### WHAT TO DO
When you copy the records that follow, please keep every word exactly as it is and leave out the pictures.
((
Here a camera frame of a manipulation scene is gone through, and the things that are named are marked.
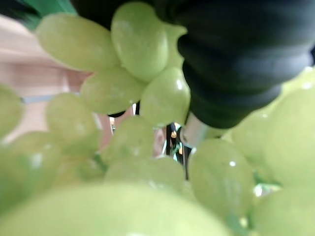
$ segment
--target grape
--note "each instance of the grape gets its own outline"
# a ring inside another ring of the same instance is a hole
[[[96,73],[84,81],[82,100],[96,113],[114,114],[140,100],[144,83],[121,67]]]
[[[60,188],[102,181],[104,176],[105,171],[96,164],[91,156],[68,155],[63,157],[53,187]]]
[[[168,45],[168,67],[177,67],[182,69],[184,58],[180,55],[177,49],[177,40],[180,36],[187,32],[187,29],[182,26],[165,24]]]
[[[107,155],[115,159],[148,159],[153,156],[154,133],[152,126],[140,116],[131,116],[115,130]]]
[[[315,88],[297,90],[270,115],[265,158],[283,186],[314,183]]]
[[[100,130],[95,118],[75,94],[55,96],[47,106],[46,119],[65,153],[94,153],[98,149]]]
[[[167,68],[146,87],[141,97],[140,114],[155,127],[172,122],[185,123],[190,90],[183,72]]]
[[[296,78],[283,84],[283,92],[287,95],[298,89],[309,89],[315,83],[315,70],[306,67]]]
[[[26,199],[20,185],[7,175],[5,168],[0,169],[0,190],[0,217]]]
[[[198,201],[223,220],[245,216],[253,201],[253,174],[234,145],[208,139],[191,152],[189,179]]]
[[[271,171],[263,156],[269,126],[268,117],[269,114],[264,109],[259,110],[248,115],[232,129],[234,144],[253,166],[259,179],[264,182],[273,181]]]
[[[46,195],[2,222],[0,236],[231,236],[212,214],[172,194],[130,184]]]
[[[109,154],[109,147],[106,146],[101,152],[100,152],[100,159],[105,165],[109,165],[113,159],[112,155]]]
[[[12,131],[21,121],[21,99],[7,86],[0,84],[0,139]]]
[[[129,181],[153,188],[182,191],[185,175],[182,166],[171,157],[122,160],[111,165],[106,181]]]
[[[287,95],[300,89],[309,89],[315,83],[315,70],[312,67],[306,67],[297,77],[285,82],[282,85],[281,94],[269,105],[260,109],[261,112],[269,114],[277,105],[286,98]]]
[[[35,33],[42,48],[70,68],[99,71],[120,64],[109,30],[80,16],[51,14]]]
[[[234,143],[231,130],[228,130],[225,134],[223,134],[221,139],[223,139],[229,143]]]
[[[196,203],[197,202],[197,199],[195,197],[195,194],[193,193],[193,189],[191,187],[191,183],[187,180],[185,180],[183,182],[183,195],[184,197],[186,197],[188,200]]]
[[[52,185],[61,155],[51,133],[33,131],[10,143],[2,164],[8,176],[31,196]]]
[[[165,68],[166,32],[151,6],[142,2],[122,5],[113,17],[111,32],[118,56],[133,76],[149,82]]]
[[[250,222],[260,236],[314,235],[315,188],[289,187],[262,198]]]

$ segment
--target ribbed black grip
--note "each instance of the ribbed black grip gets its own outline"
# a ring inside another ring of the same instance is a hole
[[[235,126],[312,64],[315,1],[156,2],[165,7],[160,17],[188,29],[178,47],[191,111],[212,127]]]

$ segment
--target grape bunch
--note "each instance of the grape bunch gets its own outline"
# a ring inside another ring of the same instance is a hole
[[[0,145],[0,236],[315,234],[314,68],[221,138],[195,147],[188,179],[172,157],[153,158],[154,129],[184,125],[189,110],[177,51],[185,33],[141,2],[118,8],[111,31],[65,13],[42,20],[35,31],[42,48],[92,75],[79,94],[49,102],[48,131]],[[140,115],[124,120],[101,149],[96,114],[138,101]],[[0,108],[3,139],[23,104],[1,85]]]

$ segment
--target black object
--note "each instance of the black object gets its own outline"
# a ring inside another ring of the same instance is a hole
[[[181,143],[181,131],[182,131],[182,127],[179,127],[178,130],[177,130],[177,135],[176,135],[176,143]],[[183,149],[182,149],[182,153],[179,152],[179,150],[176,152],[176,158],[177,158],[177,161],[179,163],[181,163],[182,165],[184,165],[184,157],[183,157]]]
[[[110,28],[128,0],[72,0],[78,13]],[[315,1],[145,0],[164,21],[185,26],[178,42],[190,110],[230,128],[273,101],[280,84],[312,64]]]
[[[311,54],[312,54],[312,57],[313,57],[313,65],[315,64],[315,48],[313,48],[311,50]]]
[[[172,137],[173,132],[176,132],[175,123],[170,124],[170,131],[171,131],[171,134],[170,134],[171,143],[173,146],[175,146],[176,145],[176,138]]]
[[[135,115],[139,115],[140,114],[140,102],[137,102],[136,104],[136,110],[135,110]]]
[[[38,12],[31,6],[18,0],[0,0],[0,14],[22,20],[26,14],[38,15]]]
[[[188,159],[189,159],[190,153],[191,153],[191,148],[183,145],[184,168],[185,168],[186,180],[189,179],[189,176],[188,176]]]
[[[171,153],[171,126],[166,126],[166,155],[169,155]]]
[[[112,117],[112,118],[118,118],[118,117],[121,117],[123,114],[125,114],[126,111],[123,111],[123,112],[119,112],[119,113],[115,113],[115,114],[110,114],[108,115],[109,117]]]

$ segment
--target grape cluster
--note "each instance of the grape cluster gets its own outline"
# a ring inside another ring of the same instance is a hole
[[[121,6],[111,31],[65,13],[45,17],[36,36],[63,65],[93,74],[79,95],[55,96],[48,131],[0,146],[0,236],[310,236],[315,234],[315,70],[283,85],[270,105],[220,139],[191,151],[189,180],[166,155],[152,158],[154,129],[184,124],[189,88],[177,39],[145,3]],[[100,149],[95,113],[141,100]],[[0,86],[0,139],[23,116]],[[258,186],[277,186],[256,196]]]

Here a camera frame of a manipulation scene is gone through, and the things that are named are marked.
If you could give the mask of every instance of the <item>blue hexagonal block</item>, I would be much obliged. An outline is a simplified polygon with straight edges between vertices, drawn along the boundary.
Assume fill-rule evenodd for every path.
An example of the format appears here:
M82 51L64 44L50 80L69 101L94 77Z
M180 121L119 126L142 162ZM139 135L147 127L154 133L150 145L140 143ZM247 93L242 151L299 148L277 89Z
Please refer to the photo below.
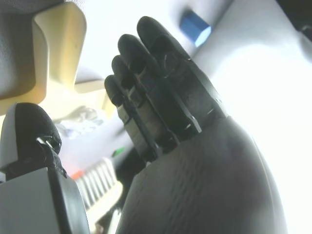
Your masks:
))
### WORKED SOLUTION
Here a camera frame of a manipulation scene is gone through, and the things that are named are marked.
$ segment
--target grape
--note "each instance of the grape gets its own outline"
# a ring inside another ring of the same instance is a hole
[[[96,73],[84,81],[82,100],[96,113],[114,114],[140,100],[144,83],[121,67]]]
[[[60,188],[102,181],[104,176],[105,171],[96,164],[91,156],[68,155],[63,157],[53,187]]]
[[[168,45],[168,67],[177,67],[182,69],[184,58],[180,55],[177,49],[177,40],[180,36],[187,32],[187,29],[182,26],[165,24]]]
[[[107,155],[115,159],[148,159],[153,156],[154,133],[152,126],[140,116],[131,116],[115,130]]]
[[[315,88],[297,90],[270,115],[265,158],[283,186],[314,183]]]
[[[100,130],[95,118],[75,94],[55,96],[47,106],[46,119],[65,153],[94,153],[98,149]]]
[[[167,68],[146,87],[141,97],[140,114],[155,127],[172,122],[185,123],[190,90],[183,72]]]
[[[296,78],[283,84],[283,92],[287,95],[298,89],[309,89],[315,83],[315,70],[306,67]]]
[[[26,199],[20,185],[7,175],[5,168],[0,169],[0,190],[0,217]]]
[[[198,201],[223,220],[245,216],[253,201],[253,174],[234,145],[208,139],[191,152],[189,179]]]
[[[271,171],[263,156],[269,126],[268,117],[269,114],[264,109],[259,110],[248,115],[232,129],[234,144],[253,166],[259,179],[264,182],[273,181]]]
[[[46,195],[2,222],[0,236],[231,236],[212,214],[172,194],[130,184]]]
[[[109,154],[109,147],[106,146],[101,152],[100,152],[100,159],[105,165],[109,165],[113,159],[112,155]]]
[[[12,131],[21,121],[21,99],[7,86],[0,84],[0,139]]]
[[[129,181],[153,188],[182,191],[185,175],[182,166],[171,157],[122,160],[111,165],[106,181]]]
[[[287,95],[300,89],[309,89],[315,83],[315,70],[312,67],[306,67],[297,77],[285,82],[282,85],[281,94],[269,105],[260,109],[261,112],[269,114],[277,105],[286,98]]]
[[[35,33],[42,48],[70,68],[99,71],[120,64],[109,30],[80,16],[51,14]]]
[[[234,143],[231,130],[228,130],[225,134],[223,134],[221,139],[223,139],[229,143]]]
[[[196,203],[197,202],[197,199],[195,197],[195,194],[193,193],[193,189],[191,187],[191,183],[187,180],[185,180],[183,182],[183,195],[184,197],[186,197],[188,200]]]
[[[52,185],[61,155],[51,133],[33,131],[10,143],[2,164],[8,176],[31,196]]]
[[[165,68],[166,32],[151,6],[142,2],[122,5],[113,17],[111,32],[118,56],[133,76],[149,82]]]
[[[250,222],[260,236],[314,235],[315,188],[289,187],[262,198]]]

$ segment
--target ribbed black grip
--note "each instance of the ribbed black grip gets its own outline"
# a ring inside another ring of the same instance is a hole
[[[235,126],[312,64],[315,1],[156,2],[165,7],[160,17],[188,29],[178,47],[191,111],[212,127]]]

$ segment
--target grape bunch
--note "each instance of the grape bunch gets its own outline"
# a ring inside another ring of the same instance is a hole
[[[0,145],[0,236],[315,234],[314,68],[221,138],[195,147],[188,179],[172,157],[153,158],[154,129],[184,125],[189,110],[177,51],[185,33],[141,2],[118,8],[111,31],[65,13],[42,20],[35,31],[42,48],[92,75],[79,94],[49,102],[48,131]],[[140,115],[124,120],[101,149],[96,114],[138,101]],[[0,108],[3,139],[23,104],[1,85]]]

$ segment
--target black object
--note "each instance of the black object gets its own outline"
# a ring inside another ring of the same instance is a hole
[[[181,143],[181,131],[182,131],[182,127],[179,127],[178,130],[177,130],[177,135],[176,135],[176,143]],[[183,149],[182,149],[182,153],[179,152],[179,150],[176,152],[176,158],[177,158],[177,161],[179,163],[181,163],[182,165],[184,165],[184,157],[183,157]]]
[[[110,28],[128,0],[72,0],[78,13]],[[315,1],[145,0],[164,21],[185,26],[178,42],[190,110],[230,128],[273,101],[280,84],[312,64]]]
[[[311,54],[312,54],[312,57],[313,57],[313,65],[315,64],[315,48],[313,48],[311,50]]]
[[[172,137],[173,132],[176,132],[175,123],[170,124],[170,131],[171,131],[171,134],[170,134],[171,143],[173,146],[175,146],[176,145],[176,138]]]
[[[135,115],[139,115],[140,114],[140,102],[137,102],[136,104],[136,110],[135,110]]]
[[[38,12],[31,6],[18,0],[0,0],[0,14],[22,20],[26,14],[38,15]]]
[[[188,159],[189,159],[190,153],[191,153],[191,148],[183,145],[184,168],[185,168],[186,180],[189,179],[189,176],[188,176]]]
[[[171,153],[171,126],[166,126],[166,155],[169,155]]]
[[[112,117],[112,118],[118,118],[118,117],[121,117],[123,114],[125,114],[126,111],[123,111],[123,112],[119,112],[119,113],[115,113],[115,114],[110,114],[108,115],[109,117]]]

$ segment
--target grape cluster
--note "each instance of the grape cluster gets its own outline"
# a ring inside another ring of the same instance is a hole
[[[121,6],[111,31],[65,13],[45,17],[36,36],[63,65],[93,74],[79,95],[55,96],[48,131],[0,146],[0,236],[310,236],[315,234],[315,70],[283,85],[270,105],[220,139],[191,151],[189,180],[166,155],[152,158],[154,129],[184,124],[189,88],[177,39],[145,3]],[[100,149],[95,113],[141,100]],[[0,86],[0,139],[23,116]],[[258,186],[277,186],[256,196]]]

Here a camera frame of a manipulation scene is gone through, and the things that are named are marked.
If you could give the mask of every instance of the <item>blue hexagonal block</item>, I would be much obliged. An outline is a simplified polygon with straight edges between vertices, drawn along the boundary.
Assume fill-rule evenodd for every path.
An example of the format appears here:
M82 51L64 44L50 80L69 101L94 77Z
M180 121L119 126L142 162ZM139 135L147 127L154 133L150 145L140 143ZM247 93L242 151L299 148L277 89Z
Please refer to the photo below.
Your masks:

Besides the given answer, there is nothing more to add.